What this task involves:
All of the data below is to be repeated exactly, except for the pictures.

Data:
┄┄┄┄┄┄┄┄┄┄┄┄┄┄┄┄┄┄┄┄

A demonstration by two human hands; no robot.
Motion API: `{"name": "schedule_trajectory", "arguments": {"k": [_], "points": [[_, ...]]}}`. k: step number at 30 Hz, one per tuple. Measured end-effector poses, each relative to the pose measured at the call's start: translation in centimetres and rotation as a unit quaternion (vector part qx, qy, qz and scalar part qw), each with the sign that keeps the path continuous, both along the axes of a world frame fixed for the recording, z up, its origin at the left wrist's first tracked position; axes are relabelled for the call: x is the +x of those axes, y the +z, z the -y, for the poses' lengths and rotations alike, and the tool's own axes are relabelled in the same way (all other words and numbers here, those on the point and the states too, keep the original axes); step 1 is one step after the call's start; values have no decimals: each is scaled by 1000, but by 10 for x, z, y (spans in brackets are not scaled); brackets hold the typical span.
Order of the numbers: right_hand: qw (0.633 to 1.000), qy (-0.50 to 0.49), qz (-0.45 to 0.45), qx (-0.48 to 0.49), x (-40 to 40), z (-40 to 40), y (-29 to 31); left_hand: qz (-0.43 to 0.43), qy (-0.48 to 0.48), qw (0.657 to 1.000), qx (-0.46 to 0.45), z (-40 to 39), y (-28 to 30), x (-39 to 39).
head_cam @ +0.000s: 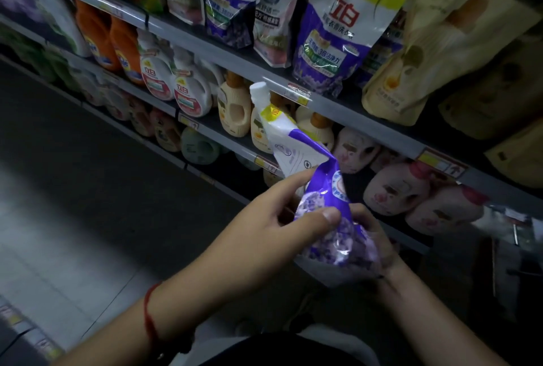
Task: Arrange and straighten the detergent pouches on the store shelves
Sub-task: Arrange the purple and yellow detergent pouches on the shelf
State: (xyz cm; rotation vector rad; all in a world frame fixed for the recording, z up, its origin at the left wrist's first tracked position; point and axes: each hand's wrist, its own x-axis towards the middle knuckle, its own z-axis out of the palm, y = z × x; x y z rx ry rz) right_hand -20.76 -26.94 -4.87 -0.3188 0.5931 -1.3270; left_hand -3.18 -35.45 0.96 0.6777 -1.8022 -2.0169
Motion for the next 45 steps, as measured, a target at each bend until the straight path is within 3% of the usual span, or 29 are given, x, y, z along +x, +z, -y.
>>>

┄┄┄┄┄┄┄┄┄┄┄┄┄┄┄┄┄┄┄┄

Written solution:
A demonstration by two human hands; no robot.
Motion API: `{"name": "schedule_trajectory", "arguments": {"k": [_], "points": [[_, ...]]}}`. k: step number at 30 Hz, one per tuple. Measured end-effector poses, each relative to the pose measured at the call's start: translation in centimetres and rotation as a unit quaternion (vector part qx, qy, qz and scalar part qw), each with the sign that keeps the path continuous, both along the axes of a world frame fixed for the recording, z up, its origin at the left wrist's first tracked position; axes are relabelled for the call: x is the +x of those axes, y the +z, z the -y, for the poses' lengths and rotations alike, and the tool's own axes are relabelled in the same way (all other words and numbers here, those on the point and the states too, keep the original axes); step 1 is one step after the call's start; values have no decimals: each is scaled by 1000, but by 10 for x, z, y (spans in brackets are not scaled); brackets hold the typical span.
Order of the numbers: right_hand: qw (0.633 to 1.000), qy (-0.50 to 0.49), qz (-0.45 to 0.45), qx (-0.48 to 0.49), x (-40 to 40), z (-40 to 40), y (-29 to 31); left_hand: qz (-0.43 to 0.43), qy (-0.48 to 0.48), qw (0.657 to 1.000), qx (-0.46 to 0.45), z (-40 to 39), y (-28 to 30), x (-39 to 39).
head_cam @ +0.000s: 
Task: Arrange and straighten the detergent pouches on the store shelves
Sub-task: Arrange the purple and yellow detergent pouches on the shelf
State: (xyz cm; rotation vector rad; all in a world frame fixed for the recording, z up, its origin at the left wrist's first tracked position; point and axes: each hand's wrist, its own x-axis towards the middle knuckle, its own z-axis out of the palm, y = z × x; x y z rx ry rz) right_hand -20.76 -26.94 -4.87 -0.3188 0.5931 -1.3270; left_hand -3.18 -35.45 0.96 0.6777 -1.8022 -2.0169
Motion for the next 45 steps, as measured, a target at each bend until the straight path is within 3% of the usual span, or 29 are given, x, y, z along +x, +z, -y.
>>>

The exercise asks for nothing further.